Biglari Exchange Offer Signals Inflated Stock Price of Warren Buffet Follower

Biglari Holdings (BH), in the company’s first major move since changing its corporate name from Steak ‘n Shake (read my last post about Biglari and Steak ‘n Shake), has chosen an uncommon method for completing its next public market transaction. Rather than use the company’s cash to acquire a minority stake in Advance Auto Parts (AAP), Biglari has offered to exchange shares of his own stock for shares in AAP at a ratio of 0.1179. Such a move is rare, but more importantly, it signals to investors that Biglari feels that his stock is at least fully valued and at most overvalued. Otherwise, he would have preferred to use cash rather than stock to invest in AAP. Smart capital allocators such as Biglari only have a reason to dilute their ownership stake if they are using prime currency. In this case, BH shares at nearly $400 each were certainly on the expensive side, at nearly two times book value.

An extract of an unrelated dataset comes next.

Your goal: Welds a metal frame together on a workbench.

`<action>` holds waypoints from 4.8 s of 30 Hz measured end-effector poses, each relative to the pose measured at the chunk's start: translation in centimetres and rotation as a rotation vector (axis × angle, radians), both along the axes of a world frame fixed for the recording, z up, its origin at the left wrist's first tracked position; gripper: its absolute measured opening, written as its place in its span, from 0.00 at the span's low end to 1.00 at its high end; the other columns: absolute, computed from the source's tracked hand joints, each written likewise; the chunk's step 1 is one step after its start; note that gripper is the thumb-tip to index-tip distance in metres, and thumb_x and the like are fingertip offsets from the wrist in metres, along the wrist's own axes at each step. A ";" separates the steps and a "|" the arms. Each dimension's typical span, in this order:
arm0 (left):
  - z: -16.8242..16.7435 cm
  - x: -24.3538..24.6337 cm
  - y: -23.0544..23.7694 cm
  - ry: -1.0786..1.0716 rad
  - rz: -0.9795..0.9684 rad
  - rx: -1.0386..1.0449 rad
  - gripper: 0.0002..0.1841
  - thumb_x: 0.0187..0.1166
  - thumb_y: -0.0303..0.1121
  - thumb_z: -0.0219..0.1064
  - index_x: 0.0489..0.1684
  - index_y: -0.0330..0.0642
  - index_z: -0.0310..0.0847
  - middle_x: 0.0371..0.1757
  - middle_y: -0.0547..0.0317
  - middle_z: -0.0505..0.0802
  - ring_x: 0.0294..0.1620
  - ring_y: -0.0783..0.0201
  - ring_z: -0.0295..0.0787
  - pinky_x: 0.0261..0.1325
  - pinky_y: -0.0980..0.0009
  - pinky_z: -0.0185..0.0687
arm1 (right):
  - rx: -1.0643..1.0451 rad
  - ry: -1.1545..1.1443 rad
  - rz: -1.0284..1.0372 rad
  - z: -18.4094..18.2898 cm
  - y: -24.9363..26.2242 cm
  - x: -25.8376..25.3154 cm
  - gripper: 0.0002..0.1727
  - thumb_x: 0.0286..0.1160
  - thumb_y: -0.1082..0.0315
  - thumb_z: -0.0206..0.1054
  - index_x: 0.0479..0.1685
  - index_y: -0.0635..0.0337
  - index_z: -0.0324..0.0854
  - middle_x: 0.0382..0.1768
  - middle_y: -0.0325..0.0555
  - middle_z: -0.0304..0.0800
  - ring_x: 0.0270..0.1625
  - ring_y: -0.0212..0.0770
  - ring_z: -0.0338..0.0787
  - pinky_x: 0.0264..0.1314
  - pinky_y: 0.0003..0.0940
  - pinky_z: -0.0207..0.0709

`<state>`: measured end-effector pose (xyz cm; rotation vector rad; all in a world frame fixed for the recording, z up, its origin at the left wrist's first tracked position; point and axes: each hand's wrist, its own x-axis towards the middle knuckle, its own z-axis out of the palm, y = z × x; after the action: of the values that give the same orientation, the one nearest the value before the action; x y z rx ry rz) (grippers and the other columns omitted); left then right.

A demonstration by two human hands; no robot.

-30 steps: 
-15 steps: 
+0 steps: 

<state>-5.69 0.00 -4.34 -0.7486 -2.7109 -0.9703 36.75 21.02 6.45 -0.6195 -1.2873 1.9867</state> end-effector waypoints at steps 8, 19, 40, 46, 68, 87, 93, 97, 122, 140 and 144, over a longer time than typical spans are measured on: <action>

Unfortunately, the market has reacted appropriately to this move by shedding nearly 10% from Biglari Holdings’ market value. Trading down into the mid 350’s, the exchange offer to Advance Auto Parts shareholders went from being an attractive option (originally representing a premium of about $1 per share) to being very unattractive (about a $3 per share discount). The markets in general are quite smart and they appear to have sniffed out Biglari’s intention of swapping an expensive stock for a cheaper one.

Why he did not opt to make this offer privately to one or a handful of existing AAP shareholders is baffling. By going public with the offer, he essentially ensured that his stock would get hit hard and reduce any interest in his exchange offer. Of course, the more Biglari makes headlines the more investors might start to read up on him and decide to invest in his company. That exposure could result in a fairly quick rebound in the stock price of Biglari Holdings, prompting more offers like this one.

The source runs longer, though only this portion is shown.